In entsprechender Anwendung des § 407 BGB wird der Drittschuldner zwar durch eine Zahlung an den Schuldner auch von seiner Verpflichtung gegenüber dem Pfändungsgläubiger frei, wenn er das Zahlungsverbot bei Vornahme seiner Leistungshandlung nicht kennt. Sofern der Drittschuldner vor Zustellung des Zahlungsverbotes die zur Erfüllung notwendige Leistungshandlung bereits vorgenommen hat, wird er grundsätzlich auch nicht für verpflichtet gehalten, den Eintritt des Leistungserfolges durch aktives Tun zu verhindern (BGHZ 105, 358, 369, 361) [BGH 27.10.1988 - IX ZR 27/88]. Dies kann aber nach Auffassung des Gerichts nur dann gelten, wenn die zur Erfüllung notwendige Leistungshandlung den Einflussbereich des Drittschuldners verlassen hat und es ihm nach Zustellung des Zahlungsverbots trotz Aufwendung möglicher und zumutbarer Handlungen nicht mehr möglich war, die Auszahlung zu verhindern. Anders als bei Kreditinstituten, die in keinerlei organisatorischer Verbindung mit dem Drittschuldner stehen und denen lediglich ein Überweisungsformular des Drittschuldners übermittelt wird, liegen diese Voraussetzungen bei der Beklagten nicht vor. Denn die Bundeswehrkasse ist nicht mit einem selbstständigen Kreditinstitut vergleichbar. Zwar ist sie einer anderen Behörde zugeordnet als die Standortverwaltung Nord. Die tätig werdende juristische Person ist aber die Beklagte, unabhängig von der Frage, ob sie sich bei der Erfüllung ihrer Aufgaben auf Grund ihrer inneren Organisationsstruktur unterschiedlicher Behörden bedient. Die Anweisung der Standortverwaltung Nord an die Bundeswehrkasse als Zahlungsstelle und die Auszahlung durch die Zahlungsstelle selbst sind damit als Teilstücke einer einheitlichen Leistungshandlung der Beklagten anzusehen. Dies führt dazu, die bloße Anweisung durch die Standortverwaltung Nord an die Bundeswehrkasse nicht als Leistungshandlung der Beklagten anzusehen, die ihren Einflussbereich bereits verlassen hatte und damit nicht mehr rückholbar war.

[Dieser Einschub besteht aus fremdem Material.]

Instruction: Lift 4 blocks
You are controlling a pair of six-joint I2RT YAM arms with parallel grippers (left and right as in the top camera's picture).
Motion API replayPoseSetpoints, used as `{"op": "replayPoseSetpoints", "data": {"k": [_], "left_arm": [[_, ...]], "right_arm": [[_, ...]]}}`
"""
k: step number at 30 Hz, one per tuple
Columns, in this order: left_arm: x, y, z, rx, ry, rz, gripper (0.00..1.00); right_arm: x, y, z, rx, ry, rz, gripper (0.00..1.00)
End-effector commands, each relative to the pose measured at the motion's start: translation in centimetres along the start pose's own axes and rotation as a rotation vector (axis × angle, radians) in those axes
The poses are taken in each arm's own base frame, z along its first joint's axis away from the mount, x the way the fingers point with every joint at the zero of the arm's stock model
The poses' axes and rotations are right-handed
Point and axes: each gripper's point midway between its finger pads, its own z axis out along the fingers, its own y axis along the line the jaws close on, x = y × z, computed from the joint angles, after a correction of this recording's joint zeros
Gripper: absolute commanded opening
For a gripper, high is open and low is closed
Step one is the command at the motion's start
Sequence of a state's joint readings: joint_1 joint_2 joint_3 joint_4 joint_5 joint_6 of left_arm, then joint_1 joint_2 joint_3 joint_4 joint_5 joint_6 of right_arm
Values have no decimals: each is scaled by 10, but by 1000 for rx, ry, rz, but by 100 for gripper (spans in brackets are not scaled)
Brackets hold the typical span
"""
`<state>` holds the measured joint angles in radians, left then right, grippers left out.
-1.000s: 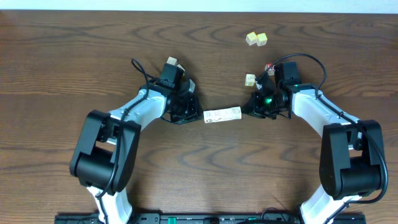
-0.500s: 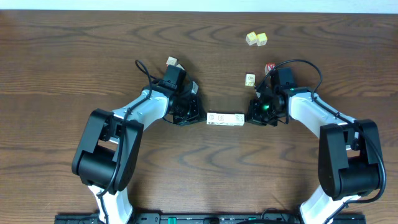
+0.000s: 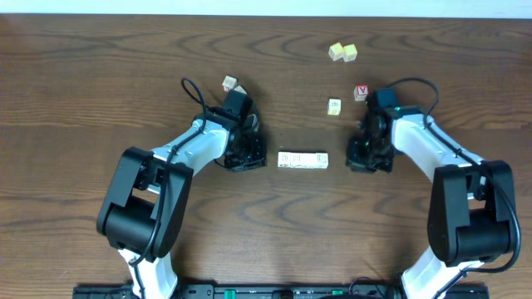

Die Beklagte war daher verpflichtet, alles ihr Mögliche und Zumutbare zur Abwendung von Nachteilen für den Kläger zu unternehmen. Dies hat sie jedoch nicht getan. Denn selbst wenn sie - wie sie selbst behauptet - das Zahlungsverbot erst im Wege des normalen Postlaufs am 14.05.2001 durch den Regierungsoberinspektor... inhaltlich zur Kenntnis genommen hat, so hätte sie die Auszahlung an den Schuldner... noch verhindern können. Denn auch ohne am 14.05.2001 in Erfahrung bringen zu können, ob tatsächlich eine Zahlungsanweisung an die Bundeswehrkasse betreffend den Schuldner... ergangen war, hätte sie durch einen Anruf bei der Bundeswehrkasse oder ein entsprechendes Telefax allein unter Nennung des Namens des Zwangsvollstreckungsschuldners vorsorglich alle Auszahlungen an diesen untersagen können. Dies wäre rechtzeitig gewesen, um die Auszahlung am 15.05.2001 zu verhindern.
Die von der Beklagten an den Schuldner... geleistete Zahlung hatte nach alledem gegenüber dem Kläger keine Wirkung, so dass dieser nochmalige Zahlung an sich verlangen kann.
Zinsen stehen der Klägerin nicht bereits seit dem 08.06.2001, sondern gemäß § 286 BGB erst seit dem 11.07.2001 zu, da die Beklagte erst durch das Schreiben der Prozessbevollmächtigten des Klägers vom 25.06.2001 mit Fristsetzung zum 10.07.2001 in Verzug geraten ist.
Die prozessualen Nebenentscheidungen folgen aus § 92 Abs. 2 Nr. 1 ZPO und § 709 ZPO.